The Kaikoura Star and North Canterbury and South Marlborough News was established by George Renner in 1880. Renner had previously edited other newspapers including the Bruce Herald, Mataura Ensign and Clutha Times. At first the four-page newspaper was published twice a week: it was described by the Matura Ensign as "an organ which sheds a lurid bi-weekly glare on a rising district in South Marlborough". The Kaikoura Star used a masthead featuring a star with mountains in the background. The company also undertook general printing work in Kaikōura.

The paper grew to eight pages by 1905, when Renner sold it to Wilfrid Beach Ingram and left Kaikōura for Pahiatua, where he and his son established a new newspaper called the Pahiatua Era. A year later Renner returned to the town and his sons Alfred and Cyril Frank Renner set up the Kaikoura Sun to rival the Kaikoura Star. In 1907 George Renner faced Ingram in court. Ingram claimed that according to their sale agreement for the Kaikoura Star, Renner was not permitted to compete with him in the journalistic field. He believed that Renner was writing for his sons' newspaper, but Renner stated that he was not being paid. Renner stated that he had actually sold the Kaikoura Star to his son Frank in 1900 and that he remained only as an unpaid editor, and the pair swore that there had been no agreement about not competing.
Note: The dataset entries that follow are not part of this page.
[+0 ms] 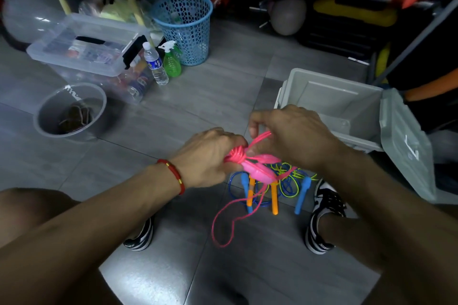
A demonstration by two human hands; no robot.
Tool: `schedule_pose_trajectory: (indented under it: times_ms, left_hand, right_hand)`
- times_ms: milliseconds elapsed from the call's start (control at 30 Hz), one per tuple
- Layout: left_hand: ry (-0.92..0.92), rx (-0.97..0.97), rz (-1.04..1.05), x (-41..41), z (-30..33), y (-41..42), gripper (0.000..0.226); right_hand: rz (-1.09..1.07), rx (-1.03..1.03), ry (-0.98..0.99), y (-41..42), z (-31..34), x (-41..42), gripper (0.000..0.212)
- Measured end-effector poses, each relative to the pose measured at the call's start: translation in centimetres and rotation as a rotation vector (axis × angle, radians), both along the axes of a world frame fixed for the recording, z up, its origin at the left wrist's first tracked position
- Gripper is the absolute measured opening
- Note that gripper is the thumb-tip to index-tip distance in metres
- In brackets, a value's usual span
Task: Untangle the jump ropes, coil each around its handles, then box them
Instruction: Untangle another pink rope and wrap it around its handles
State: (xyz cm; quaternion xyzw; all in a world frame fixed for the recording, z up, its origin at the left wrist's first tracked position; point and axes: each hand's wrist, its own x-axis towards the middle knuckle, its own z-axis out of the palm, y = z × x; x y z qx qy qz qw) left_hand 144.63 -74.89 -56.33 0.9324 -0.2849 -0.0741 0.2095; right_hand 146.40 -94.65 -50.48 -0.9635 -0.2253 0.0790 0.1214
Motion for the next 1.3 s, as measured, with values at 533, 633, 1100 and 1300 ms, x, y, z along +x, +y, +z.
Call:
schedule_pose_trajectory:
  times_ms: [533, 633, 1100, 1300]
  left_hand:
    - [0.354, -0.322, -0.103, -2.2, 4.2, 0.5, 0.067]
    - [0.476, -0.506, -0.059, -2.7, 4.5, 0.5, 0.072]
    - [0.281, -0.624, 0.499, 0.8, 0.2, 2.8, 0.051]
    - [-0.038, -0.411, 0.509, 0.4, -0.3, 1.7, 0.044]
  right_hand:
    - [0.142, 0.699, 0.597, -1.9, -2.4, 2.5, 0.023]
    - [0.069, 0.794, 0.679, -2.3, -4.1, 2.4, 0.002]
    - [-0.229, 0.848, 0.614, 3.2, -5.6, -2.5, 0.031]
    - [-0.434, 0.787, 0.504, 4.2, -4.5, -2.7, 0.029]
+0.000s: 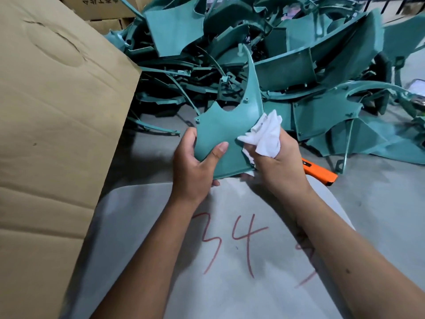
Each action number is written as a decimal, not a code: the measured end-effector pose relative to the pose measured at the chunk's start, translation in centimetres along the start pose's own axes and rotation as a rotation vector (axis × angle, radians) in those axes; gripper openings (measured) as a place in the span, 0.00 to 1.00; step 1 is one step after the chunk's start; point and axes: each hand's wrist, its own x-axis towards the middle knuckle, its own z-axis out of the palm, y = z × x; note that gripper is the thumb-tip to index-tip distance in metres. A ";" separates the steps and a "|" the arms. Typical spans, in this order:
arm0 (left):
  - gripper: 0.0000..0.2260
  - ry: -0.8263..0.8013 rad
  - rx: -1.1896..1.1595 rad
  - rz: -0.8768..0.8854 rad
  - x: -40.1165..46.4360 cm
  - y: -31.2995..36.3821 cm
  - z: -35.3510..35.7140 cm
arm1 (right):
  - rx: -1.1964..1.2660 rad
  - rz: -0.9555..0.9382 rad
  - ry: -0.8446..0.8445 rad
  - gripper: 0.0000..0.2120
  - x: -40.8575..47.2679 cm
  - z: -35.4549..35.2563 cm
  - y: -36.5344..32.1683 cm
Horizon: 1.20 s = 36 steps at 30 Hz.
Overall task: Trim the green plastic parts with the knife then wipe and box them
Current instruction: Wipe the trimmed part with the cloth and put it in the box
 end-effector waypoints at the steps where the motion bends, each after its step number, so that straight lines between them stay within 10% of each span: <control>1: 0.14 -0.035 -0.013 -0.005 0.1 0.1 0.1 | -0.009 0.009 0.036 0.18 0.1 -0.1 0.1; 7: 0.14 -0.248 0.053 0.005 0.6 1.0 -0.7 | -0.047 0.041 0.097 0.28 0.3 -1.1 -0.3; 18: 0.19 -0.522 0.228 0.071 0.7 2.7 -3.7 | 0.321 0.336 0.088 0.12 1.1 -2.9 -0.9; 22: 0.16 -0.258 0.285 0.175 0.6 2.2 -3.6 | 0.278 0.187 0.192 0.08 1.1 -2.4 -0.8; 25: 0.13 0.009 -0.157 0.024 -0.1 2.1 -2.1 | 0.494 0.114 0.255 0.06 1.1 -1.8 -1.3; 28: 0.11 -0.023 -0.519 -0.124 -0.9 1.7 0.3 | 0.749 0.243 0.262 0.04 0.9 -0.8 -1.3; 36: 0.14 -0.057 -0.210 -0.072 -0.8 2.6 0.4 | 0.690 0.380 0.363 0.17 0.9 -1.2 -0.9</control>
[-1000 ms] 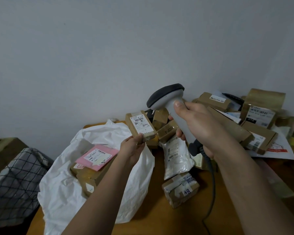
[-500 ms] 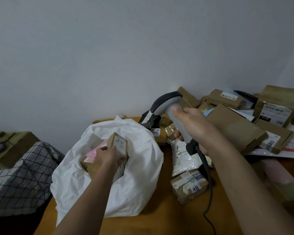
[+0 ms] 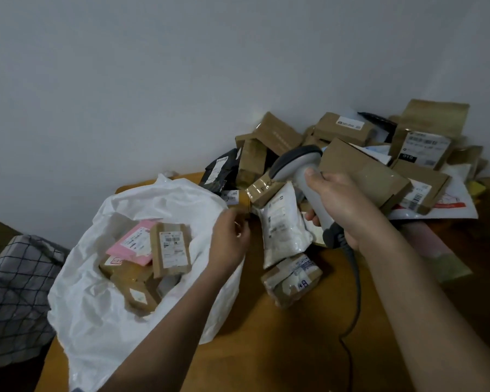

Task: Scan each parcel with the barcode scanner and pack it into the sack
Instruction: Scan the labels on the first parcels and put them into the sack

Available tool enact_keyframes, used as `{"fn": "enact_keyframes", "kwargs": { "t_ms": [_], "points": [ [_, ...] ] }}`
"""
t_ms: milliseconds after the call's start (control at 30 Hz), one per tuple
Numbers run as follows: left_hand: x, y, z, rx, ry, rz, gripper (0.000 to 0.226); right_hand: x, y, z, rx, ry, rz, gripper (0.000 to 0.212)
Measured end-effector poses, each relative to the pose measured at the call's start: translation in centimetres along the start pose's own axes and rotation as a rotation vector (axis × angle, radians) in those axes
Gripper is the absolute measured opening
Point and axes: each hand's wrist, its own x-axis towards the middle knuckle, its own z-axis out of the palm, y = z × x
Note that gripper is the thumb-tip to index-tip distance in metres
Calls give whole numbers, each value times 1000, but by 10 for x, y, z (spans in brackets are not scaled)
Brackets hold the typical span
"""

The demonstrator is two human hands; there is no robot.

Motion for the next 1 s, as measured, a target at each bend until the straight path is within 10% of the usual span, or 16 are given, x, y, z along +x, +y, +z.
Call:
{"fn": "enact_keyframes", "kwargs": {
  "t_ms": [267,767,1000],
  "points": [
    [-46,-21,106,403,-791,-125,85,1,40,-40,12,96,85,31],
    [-24,-12,77,7,-939,-259,95,17,39,-57,75,113,73,32],
    [-4,2,34,-478,-650,-498,80,20,10,-44,117,71,-25,29]
  ]
}}
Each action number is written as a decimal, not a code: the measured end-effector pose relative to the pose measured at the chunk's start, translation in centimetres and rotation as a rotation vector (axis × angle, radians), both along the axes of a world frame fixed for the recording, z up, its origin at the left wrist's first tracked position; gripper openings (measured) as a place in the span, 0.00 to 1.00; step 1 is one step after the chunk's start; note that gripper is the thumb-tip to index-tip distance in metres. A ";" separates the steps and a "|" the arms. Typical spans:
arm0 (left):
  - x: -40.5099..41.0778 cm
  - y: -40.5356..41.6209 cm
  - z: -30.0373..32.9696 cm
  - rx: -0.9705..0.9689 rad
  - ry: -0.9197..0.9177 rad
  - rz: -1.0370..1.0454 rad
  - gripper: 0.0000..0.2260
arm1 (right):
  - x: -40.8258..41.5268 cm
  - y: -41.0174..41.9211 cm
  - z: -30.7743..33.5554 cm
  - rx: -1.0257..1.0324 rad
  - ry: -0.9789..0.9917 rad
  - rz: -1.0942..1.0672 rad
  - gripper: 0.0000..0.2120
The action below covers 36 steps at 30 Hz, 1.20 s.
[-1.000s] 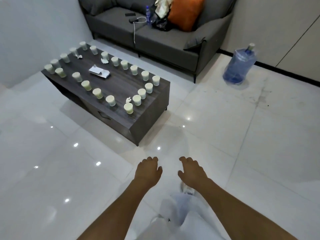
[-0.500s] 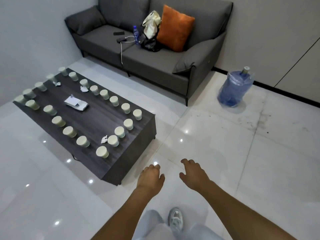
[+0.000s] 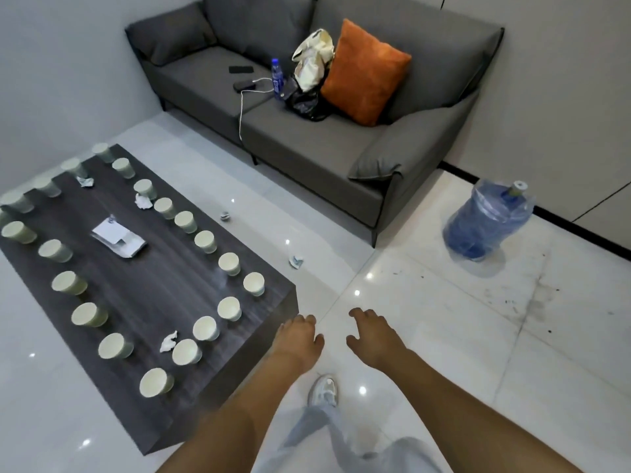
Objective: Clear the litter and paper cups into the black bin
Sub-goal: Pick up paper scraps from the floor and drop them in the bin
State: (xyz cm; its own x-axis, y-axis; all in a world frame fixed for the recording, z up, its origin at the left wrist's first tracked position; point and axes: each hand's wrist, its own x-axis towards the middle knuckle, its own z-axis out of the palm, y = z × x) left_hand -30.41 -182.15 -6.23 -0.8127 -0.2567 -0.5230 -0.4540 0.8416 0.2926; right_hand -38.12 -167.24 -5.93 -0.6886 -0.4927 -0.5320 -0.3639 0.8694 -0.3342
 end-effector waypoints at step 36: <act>-37.5 -21.6 -7.3 0.177 -0.116 0.858 0.18 | -48.9 -30.9 -7.5 0.094 -0.167 0.579 0.23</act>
Ingram won the case.

In 1910 Ingram sold the Kaikoura Star to Harold Flower. Flower bought the Kaikoura Sun from the Renner brothers and closed it down. The last issue was printed in January 1911.

Around 1918, Flower sold the Kaikoura Star to Albert Burton Clark, who edited and managed the paper for thirty years until shortly before his death in 1948. Clark's obituary stated that he was always keen to use the influence of his newspaper to help worthy causes, including agitating for electric lighting and a high pressure water supply for Kaikōura and supporting construction of the South Island Main Trunk railway. He incorporated the Cheviot News into the Kaikoura Star in 1924.

In 1946, Clark sold the newspaper to Frank Bernard Sabiston. Sabiston sold it in 1960 to Colin Ford, and it went through more several changes of ownership. In 1975 the paper ceased publication and for a few months was absorbed into the North Canterbury News. It was revived and taken over by Les Taylor. The Marlborough Express bought the Kaikoura Star in 1988.

Fairfax bought the Kaikoura Star in 2003 and closed the Kaikoura Star office in Kaikōura in 2016. By this time the newspaper was being published once a week. Fairfax's subsidiary Stuff maintained a Kaikōura-based reporter and continued to publish the Kaikoura Star until 2018, when it was sold to the Greymouth Evening Star Company because Stuff was refocussing its business on digital content. By 2021 the Kaikoura Star had become a weekly newspaper published by the Greymouth Star. As of 2026 it is still printed weekly, with a circulation of about 1,000 issues, by Allied Media, who as Allied Press gained a majority stake in the Greymouth Evening Star Company in 1991.